As a trader, I do not only study about trading alone. It is equally important to understand other perspectives of investing, for e.g., the popular buy and hold strategy. This is to find the possible weaknesses of trading and how to prevent them. In this article, I will share one weakness of trading against the buy-and-hold strategy.
We start off with Burton Malkiel quoting Prof Negat Seybun:
“Professor H. Negat Seybun of the University of Michigan found that 95 percent of the significant market gains over the thirty-year period from the mid-1960s through the mid-1990s came on 90 of the roughly 7,500 trading days. If you happened to miss those 90 days, just over 1 percent of the total, the generous long-run stock market returns of the period would have been wiped out. The point is that market timers risk missing the infrequent large sprints that are the big contributors to performance.”

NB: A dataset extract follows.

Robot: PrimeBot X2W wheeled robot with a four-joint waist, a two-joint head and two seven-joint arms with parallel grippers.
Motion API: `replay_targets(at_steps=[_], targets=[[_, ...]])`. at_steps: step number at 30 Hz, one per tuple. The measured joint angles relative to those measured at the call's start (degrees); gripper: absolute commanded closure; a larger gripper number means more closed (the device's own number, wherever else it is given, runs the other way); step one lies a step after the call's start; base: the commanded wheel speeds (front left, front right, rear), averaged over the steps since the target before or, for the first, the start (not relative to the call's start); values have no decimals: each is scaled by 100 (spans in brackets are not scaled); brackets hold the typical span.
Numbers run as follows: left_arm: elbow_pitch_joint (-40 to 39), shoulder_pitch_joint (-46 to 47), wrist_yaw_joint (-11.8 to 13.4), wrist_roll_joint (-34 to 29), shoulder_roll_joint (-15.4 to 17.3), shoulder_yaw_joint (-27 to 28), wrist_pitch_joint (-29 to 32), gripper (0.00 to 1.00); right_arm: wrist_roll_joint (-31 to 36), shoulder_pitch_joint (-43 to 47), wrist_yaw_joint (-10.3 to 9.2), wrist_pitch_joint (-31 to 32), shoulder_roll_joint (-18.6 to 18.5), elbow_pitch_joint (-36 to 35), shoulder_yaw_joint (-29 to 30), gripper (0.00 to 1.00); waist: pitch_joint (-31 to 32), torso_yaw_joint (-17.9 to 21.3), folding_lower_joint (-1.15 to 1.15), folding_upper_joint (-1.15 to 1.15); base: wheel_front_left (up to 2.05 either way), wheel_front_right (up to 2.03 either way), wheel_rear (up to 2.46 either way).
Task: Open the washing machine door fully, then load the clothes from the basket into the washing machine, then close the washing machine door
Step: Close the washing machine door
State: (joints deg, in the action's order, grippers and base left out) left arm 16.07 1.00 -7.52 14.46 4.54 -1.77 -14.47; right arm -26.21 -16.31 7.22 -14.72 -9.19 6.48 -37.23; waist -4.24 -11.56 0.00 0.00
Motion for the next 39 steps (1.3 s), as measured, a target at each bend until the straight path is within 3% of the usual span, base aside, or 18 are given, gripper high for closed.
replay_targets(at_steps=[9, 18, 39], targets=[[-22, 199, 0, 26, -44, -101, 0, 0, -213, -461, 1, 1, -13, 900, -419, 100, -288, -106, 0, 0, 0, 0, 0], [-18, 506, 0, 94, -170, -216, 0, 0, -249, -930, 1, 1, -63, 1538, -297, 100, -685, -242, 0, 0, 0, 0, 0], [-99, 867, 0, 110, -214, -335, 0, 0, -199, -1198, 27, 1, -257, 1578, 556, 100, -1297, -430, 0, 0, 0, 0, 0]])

You realise a buy-and-hold strategy would not miss a single day of the 90 profitable days (provided they hold on to their stocks for the entire thirty-year period). As for traders, we enter and exit the market frequently, and at other times, we may sit out the market to anticipate the next trend or avoid a whipsaw market. Our risk appetite may also prevent us from participating in the market at certain times. Hence, there always pose a chance that we may have caught with inactivity on any of the 90 days, which translates to missing out large profits.
Taking a look at the richest investor in the world, Warren Buffett, is a true blue buy-and-hold investor. Does it mean that a buy-and-hold investor will be better off than a trader in the long run? It is supposedly so according to the academics. Trading always look good as compared to the buy-and-hold group in the short term. Especially the ability to short and make money during a downtrending market makes every trader proud and happy over their counterparts. However, we must look over a longer horizon, such that we ensure our long term profits are comparable if not, better.
I believe it is indeed a weakness for traders and it reminds us to keep invested consistently, according to the rules of our systems. This goes to the extent that we have to persevere through losses, which makes cutting loss ever more important.